**EXERCISE OBJECTIVE**
Among the records below, find each line bearing the word "pinch" and copy it.
+++
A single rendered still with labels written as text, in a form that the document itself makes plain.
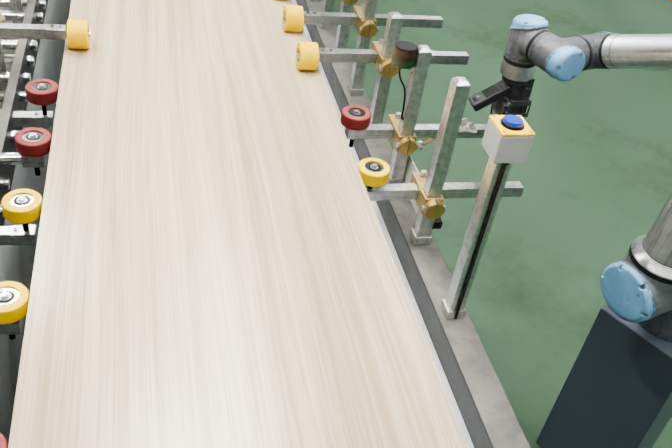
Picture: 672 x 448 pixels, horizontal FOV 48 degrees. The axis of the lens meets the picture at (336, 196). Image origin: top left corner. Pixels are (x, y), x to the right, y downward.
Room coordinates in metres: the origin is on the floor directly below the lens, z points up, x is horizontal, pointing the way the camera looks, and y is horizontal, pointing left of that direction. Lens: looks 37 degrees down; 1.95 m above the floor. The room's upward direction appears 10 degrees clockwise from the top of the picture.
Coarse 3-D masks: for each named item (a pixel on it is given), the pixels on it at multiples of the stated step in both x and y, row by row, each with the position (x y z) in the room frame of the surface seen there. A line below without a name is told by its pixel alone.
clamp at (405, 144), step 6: (390, 114) 1.86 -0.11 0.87; (390, 120) 1.83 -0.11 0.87; (396, 120) 1.83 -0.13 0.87; (396, 126) 1.80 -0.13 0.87; (396, 132) 1.77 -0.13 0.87; (396, 138) 1.76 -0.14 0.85; (402, 138) 1.75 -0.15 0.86; (408, 138) 1.75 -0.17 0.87; (414, 138) 1.76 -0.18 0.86; (396, 144) 1.74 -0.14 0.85; (402, 144) 1.73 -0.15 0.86; (408, 144) 1.74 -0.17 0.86; (414, 144) 1.74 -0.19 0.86; (396, 150) 1.75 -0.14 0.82; (402, 150) 1.73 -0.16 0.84; (408, 150) 1.74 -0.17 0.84; (414, 150) 1.74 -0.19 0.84
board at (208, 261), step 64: (128, 0) 2.24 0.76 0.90; (192, 0) 2.32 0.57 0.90; (256, 0) 2.41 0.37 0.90; (64, 64) 1.78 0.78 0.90; (128, 64) 1.84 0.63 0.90; (192, 64) 1.90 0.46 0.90; (256, 64) 1.96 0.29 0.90; (64, 128) 1.48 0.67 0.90; (128, 128) 1.53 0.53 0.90; (192, 128) 1.58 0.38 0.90; (256, 128) 1.62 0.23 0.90; (320, 128) 1.67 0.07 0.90; (64, 192) 1.25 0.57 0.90; (128, 192) 1.29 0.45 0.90; (192, 192) 1.32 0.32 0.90; (256, 192) 1.36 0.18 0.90; (320, 192) 1.40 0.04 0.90; (64, 256) 1.06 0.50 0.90; (128, 256) 1.09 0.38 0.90; (192, 256) 1.12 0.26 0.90; (256, 256) 1.15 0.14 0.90; (320, 256) 1.18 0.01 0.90; (384, 256) 1.22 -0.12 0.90; (64, 320) 0.90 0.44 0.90; (128, 320) 0.93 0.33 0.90; (192, 320) 0.95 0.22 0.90; (256, 320) 0.98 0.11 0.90; (320, 320) 1.00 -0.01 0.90; (384, 320) 1.03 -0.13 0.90; (64, 384) 0.77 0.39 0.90; (128, 384) 0.79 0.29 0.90; (192, 384) 0.81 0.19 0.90; (256, 384) 0.83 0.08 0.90; (320, 384) 0.86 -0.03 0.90; (384, 384) 0.88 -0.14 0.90
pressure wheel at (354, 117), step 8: (344, 112) 1.76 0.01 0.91; (352, 112) 1.78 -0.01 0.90; (360, 112) 1.78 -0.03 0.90; (368, 112) 1.78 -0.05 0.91; (344, 120) 1.75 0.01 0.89; (352, 120) 1.74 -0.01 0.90; (360, 120) 1.74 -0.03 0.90; (368, 120) 1.76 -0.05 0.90; (352, 128) 1.74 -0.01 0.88; (360, 128) 1.74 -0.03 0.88; (352, 144) 1.77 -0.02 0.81
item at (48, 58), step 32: (32, 0) 2.25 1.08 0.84; (64, 0) 3.12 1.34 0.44; (0, 128) 1.52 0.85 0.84; (0, 192) 1.35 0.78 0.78; (0, 224) 1.30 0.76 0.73; (32, 224) 1.68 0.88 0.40; (0, 256) 1.25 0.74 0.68; (32, 256) 1.61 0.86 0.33; (0, 352) 1.10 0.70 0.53; (0, 384) 1.05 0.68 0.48; (0, 416) 1.00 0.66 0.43
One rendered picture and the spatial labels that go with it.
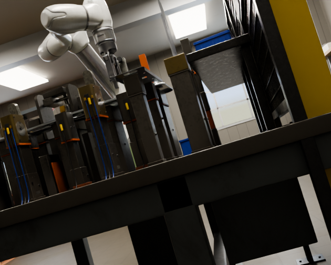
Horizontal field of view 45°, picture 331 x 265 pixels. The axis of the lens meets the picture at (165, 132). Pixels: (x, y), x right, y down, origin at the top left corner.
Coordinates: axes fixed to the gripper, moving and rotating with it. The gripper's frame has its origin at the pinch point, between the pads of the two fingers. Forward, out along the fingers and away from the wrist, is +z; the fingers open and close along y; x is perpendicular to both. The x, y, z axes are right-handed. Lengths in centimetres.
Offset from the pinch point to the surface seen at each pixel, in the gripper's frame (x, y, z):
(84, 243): -70, -74, 67
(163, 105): 16.5, 5.5, 12.9
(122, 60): 1.3, -12.9, -15.2
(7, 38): -228, -338, -197
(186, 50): 30.3, -13.8, -9.7
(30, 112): -56, -27, -10
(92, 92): -3.0, 24.8, 3.0
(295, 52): 61, 53, 18
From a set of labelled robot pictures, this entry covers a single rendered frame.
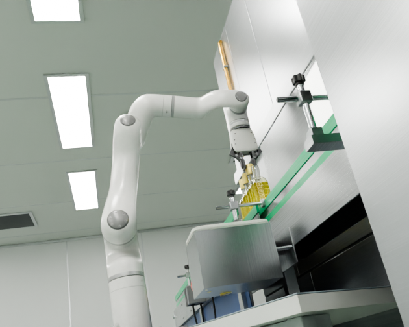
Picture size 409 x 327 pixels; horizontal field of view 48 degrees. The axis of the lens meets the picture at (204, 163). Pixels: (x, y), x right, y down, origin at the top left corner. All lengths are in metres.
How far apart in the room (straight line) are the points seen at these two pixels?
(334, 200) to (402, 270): 0.49
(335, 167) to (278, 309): 0.35
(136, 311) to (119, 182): 0.45
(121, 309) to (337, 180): 0.80
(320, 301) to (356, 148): 0.34
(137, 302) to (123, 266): 0.12
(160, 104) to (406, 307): 1.39
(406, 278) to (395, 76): 0.24
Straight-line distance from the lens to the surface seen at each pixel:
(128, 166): 1.69
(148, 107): 1.84
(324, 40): 0.75
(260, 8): 2.07
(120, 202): 1.59
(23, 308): 7.55
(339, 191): 1.06
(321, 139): 0.92
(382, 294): 1.07
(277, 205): 1.45
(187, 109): 1.85
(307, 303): 0.88
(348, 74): 0.69
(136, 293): 1.53
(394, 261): 0.64
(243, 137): 1.82
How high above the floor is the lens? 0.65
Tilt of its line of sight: 24 degrees up
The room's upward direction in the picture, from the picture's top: 11 degrees counter-clockwise
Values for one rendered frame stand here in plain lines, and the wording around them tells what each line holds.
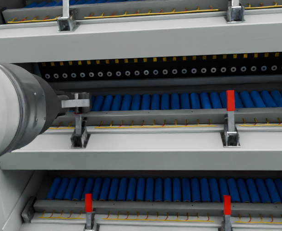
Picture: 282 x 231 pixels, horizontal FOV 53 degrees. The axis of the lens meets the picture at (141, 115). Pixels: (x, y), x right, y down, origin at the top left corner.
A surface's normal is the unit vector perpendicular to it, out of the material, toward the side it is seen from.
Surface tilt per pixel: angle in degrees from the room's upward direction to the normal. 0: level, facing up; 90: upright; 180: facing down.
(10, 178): 90
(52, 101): 85
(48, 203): 19
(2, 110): 91
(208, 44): 109
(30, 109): 94
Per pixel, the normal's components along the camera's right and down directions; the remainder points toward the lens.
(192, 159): -0.08, 0.55
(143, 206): -0.08, -0.83
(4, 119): 1.00, 0.09
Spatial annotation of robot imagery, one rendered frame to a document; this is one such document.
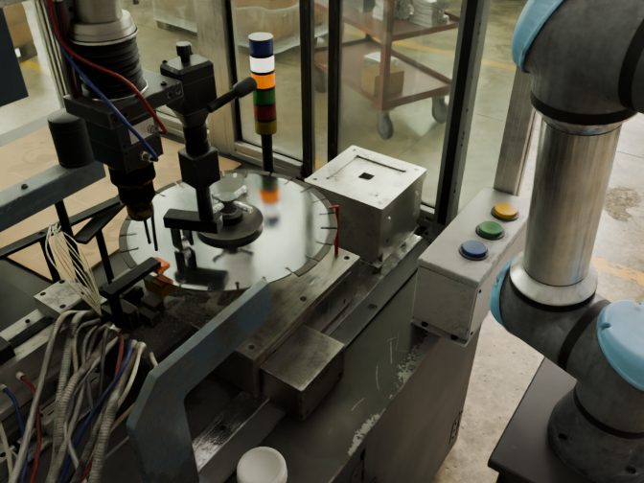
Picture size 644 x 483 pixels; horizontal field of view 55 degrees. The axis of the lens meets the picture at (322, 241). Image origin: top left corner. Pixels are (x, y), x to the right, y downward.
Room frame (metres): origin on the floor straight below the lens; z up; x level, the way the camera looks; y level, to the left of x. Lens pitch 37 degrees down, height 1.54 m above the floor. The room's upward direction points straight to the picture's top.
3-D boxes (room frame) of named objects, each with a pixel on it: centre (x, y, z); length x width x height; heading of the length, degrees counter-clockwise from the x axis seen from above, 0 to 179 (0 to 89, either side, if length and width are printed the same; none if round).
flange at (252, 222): (0.83, 0.15, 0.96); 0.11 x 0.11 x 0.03
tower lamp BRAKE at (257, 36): (1.13, 0.11, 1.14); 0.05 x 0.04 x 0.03; 55
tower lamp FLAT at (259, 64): (1.13, 0.11, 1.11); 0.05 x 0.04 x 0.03; 55
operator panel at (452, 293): (0.89, -0.28, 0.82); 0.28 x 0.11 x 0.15; 145
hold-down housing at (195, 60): (0.76, 0.17, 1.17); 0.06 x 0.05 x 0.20; 136
+++
**SOLUTION TO THE EXERCISE**
Coordinates: axes fixed to the gripper, moving and rotating with it. The gripper's frame has its origin at the pinch point, between the pads of the two fingers. Forward, out along the fingers and away from the wrist, is +z; the fingers open and close along y; x is perpendicular to both. The x, y, z axes are right-handed. Lengths in centimetres.
Offset from the pinch point to the surface seen at each pixel, in the gripper's frame (x, y, z):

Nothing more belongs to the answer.